[Records from a dataset]
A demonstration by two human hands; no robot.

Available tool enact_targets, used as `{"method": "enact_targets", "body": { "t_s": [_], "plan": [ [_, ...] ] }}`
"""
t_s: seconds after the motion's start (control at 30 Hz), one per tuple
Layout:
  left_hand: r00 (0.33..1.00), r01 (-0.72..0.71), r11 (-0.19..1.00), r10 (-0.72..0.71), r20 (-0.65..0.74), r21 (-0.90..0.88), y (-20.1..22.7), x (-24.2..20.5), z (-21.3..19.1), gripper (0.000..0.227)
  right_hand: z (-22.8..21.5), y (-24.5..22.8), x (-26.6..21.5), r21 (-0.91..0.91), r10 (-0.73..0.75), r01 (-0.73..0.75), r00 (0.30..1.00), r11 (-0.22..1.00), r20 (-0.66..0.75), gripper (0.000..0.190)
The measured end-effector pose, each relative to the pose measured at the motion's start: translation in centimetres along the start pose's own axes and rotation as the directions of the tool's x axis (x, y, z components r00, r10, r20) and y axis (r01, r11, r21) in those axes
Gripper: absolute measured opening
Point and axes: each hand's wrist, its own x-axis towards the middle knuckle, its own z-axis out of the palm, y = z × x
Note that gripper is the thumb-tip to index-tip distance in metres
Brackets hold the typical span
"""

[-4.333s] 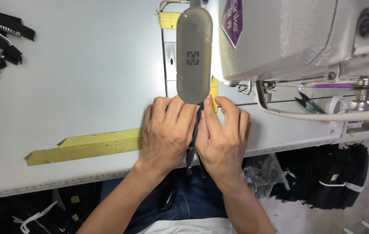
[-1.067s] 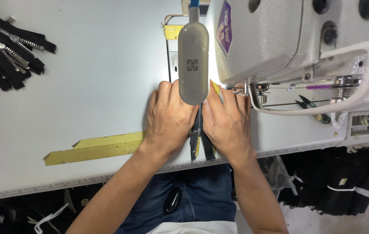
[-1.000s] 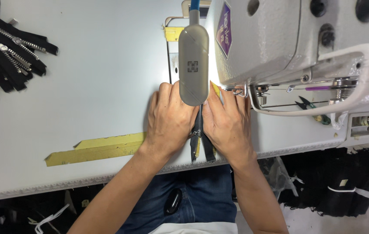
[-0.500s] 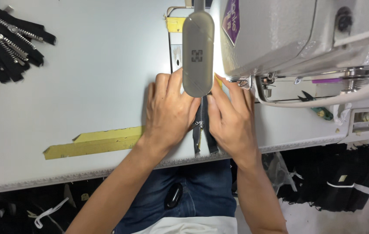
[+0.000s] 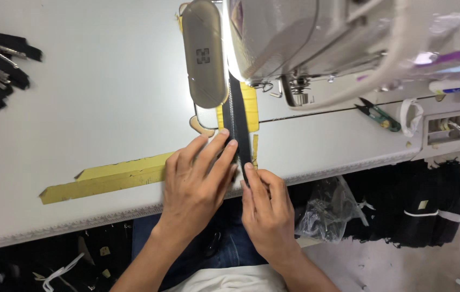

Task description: The person aligns a black zipper with a yellow guide on a sewing machine table and sews it using a sewing machine. They repeat this process for multiple zippers, handling them one at a time and guiding them under the needle.

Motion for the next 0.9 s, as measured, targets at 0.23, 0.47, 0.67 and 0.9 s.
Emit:
{"method": "enact_targets", "body": {
  "t_s": [0.23,0.47,0.67,0.9],
  "plan": [
    [0.999,-0.042,0.999,0.042,0.003,0.011,0.4,0.5,-0.1,0.024,-0.7,1.2,0.4,-0.053,-0.203,0.199,0.975,0.979,-0.093,0.027],
    [0.999,-0.030,0.999,0.031,-0.029,0.033,0.3,0.6,0.4,0.023,-0.2,2.1,-0.1,-0.144,-0.277,0.277,0.961,0.950,0.020,0.028],
    [0.998,-0.026,0.999,0.027,-0.053,0.025,0.0,0.4,0.7,0.020,-0.6,1.9,0.5,-0.121,-0.244,0.251,0.967,0.960,0.070,0.028],
    [0.999,0.004,1.000,-0.003,-0.053,0.021,-0.2,0.4,1.0,0.015,-0.1,2.6,-0.2,-0.071,-0.214,0.220,0.973,0.973,0.089,0.033]
  ]
}}
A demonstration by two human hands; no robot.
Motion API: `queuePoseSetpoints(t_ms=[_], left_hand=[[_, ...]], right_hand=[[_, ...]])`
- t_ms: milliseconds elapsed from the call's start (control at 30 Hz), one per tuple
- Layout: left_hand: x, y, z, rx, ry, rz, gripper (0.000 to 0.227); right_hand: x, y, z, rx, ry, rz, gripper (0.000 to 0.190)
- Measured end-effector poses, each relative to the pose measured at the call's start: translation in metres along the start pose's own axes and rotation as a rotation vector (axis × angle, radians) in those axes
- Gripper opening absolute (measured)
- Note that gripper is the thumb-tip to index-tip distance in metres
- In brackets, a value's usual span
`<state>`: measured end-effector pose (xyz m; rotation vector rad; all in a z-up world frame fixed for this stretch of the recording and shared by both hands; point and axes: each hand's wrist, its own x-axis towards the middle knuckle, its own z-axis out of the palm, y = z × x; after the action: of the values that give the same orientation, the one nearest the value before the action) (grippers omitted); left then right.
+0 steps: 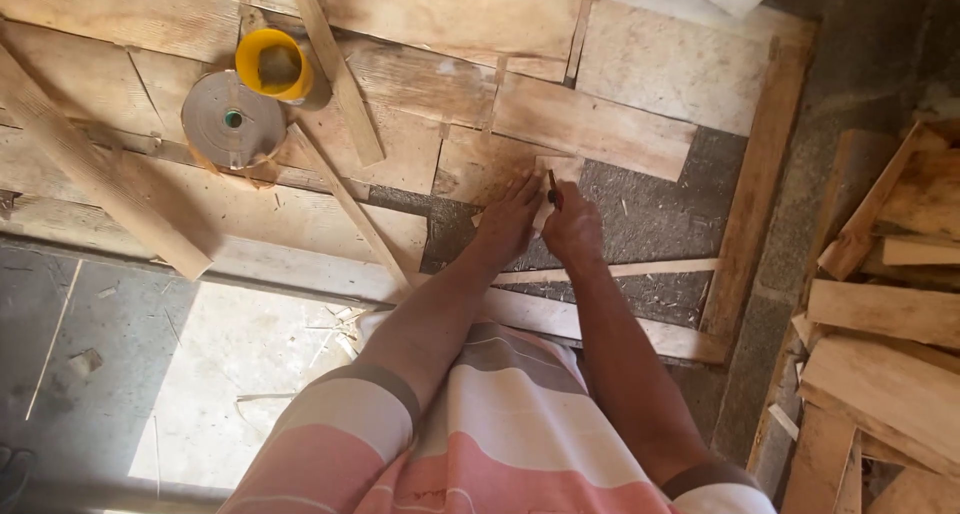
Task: Repairing or patching gaps in a wooden surface by cutting and fitting small wood scraps.
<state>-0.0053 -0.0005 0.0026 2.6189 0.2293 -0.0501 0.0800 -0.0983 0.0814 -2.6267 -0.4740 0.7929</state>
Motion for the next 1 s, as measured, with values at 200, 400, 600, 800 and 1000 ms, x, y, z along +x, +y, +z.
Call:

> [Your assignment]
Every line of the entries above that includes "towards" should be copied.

> [Solved exercise]
Point and axes: each hand's wrist, its own x-axis towards the middle knuckle, its own z-axis out of the palm, y = z × x
`<state>`: measured end-effector pose (xyz m; rotation vector rad; all in a z-up world frame fixed for this stretch of the recording and shared by both hands; point and axes: each hand's wrist, its own x-axis towards the middle knuckle, its own z-axis out of the palm, y = z × x; after the action: of the values that give the same orientation, the one nearest the value before the action) (grippers omitted); left then right.

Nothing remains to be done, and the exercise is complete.